建物は未来永劫続くものではない。大正、昭和初期に建てられた近代建築も次々と壊されているし、また取り壊し計画も着実に進んでいる。だが、大切なのは建物そのものよりも〈建築のコンセプト〉と〈ポリシー〉だ。優れた建築物は消滅しても、その思想性は残る!
建物の歴史は人々の思いの蓄積でもある。そこには人の数だけドラマが生まれ、想いが重なり、想いが込められた歴史となる。そこにはきっと、忘れかけはじめた、いとおしい歴史が折り重なりあって息づいているはずだ。
まちは幾重もの地層が折り重なり、形成される。それはあたかもパソコンのグラフィックソフトのレイアーのようにである。とはいえ、現実のまちはレイアーのように一律に覆い被さり、新たな時代が生まれ、過去が歴史となるのではない。ところどころまだらな個所が生まれる。

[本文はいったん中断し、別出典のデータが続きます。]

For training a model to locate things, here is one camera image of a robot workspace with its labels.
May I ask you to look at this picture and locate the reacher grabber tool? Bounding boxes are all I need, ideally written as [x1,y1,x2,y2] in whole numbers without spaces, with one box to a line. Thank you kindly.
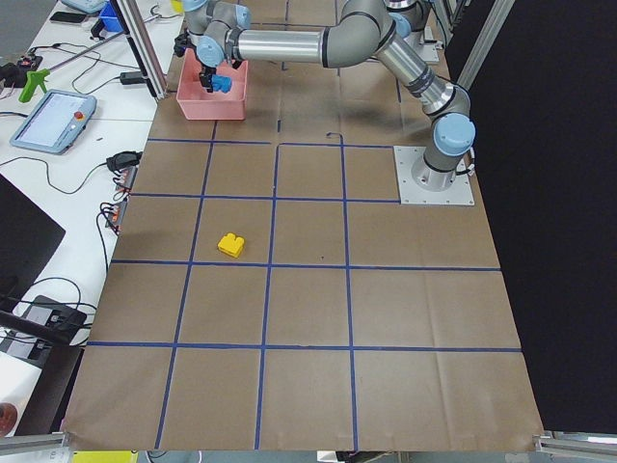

その新品に覆い被さられないエリアには取り残された昭和があり、大正があり、人びとの交流がかいまみられる。
センチメンタルな懐古趣味? たしかに、古いものは安心感を与えてくれる。だが、古さや安心感、懐古趣味だから魅力があるわけではない。
堅牢に生き続け、「力強い生命力がある」から魅力的なのだ――と考える。まち歩きには、力強い引きがある。
建物をとおして人びとふれあうなかで、私たちが失いかけている大切なものを発見できるかも知れない。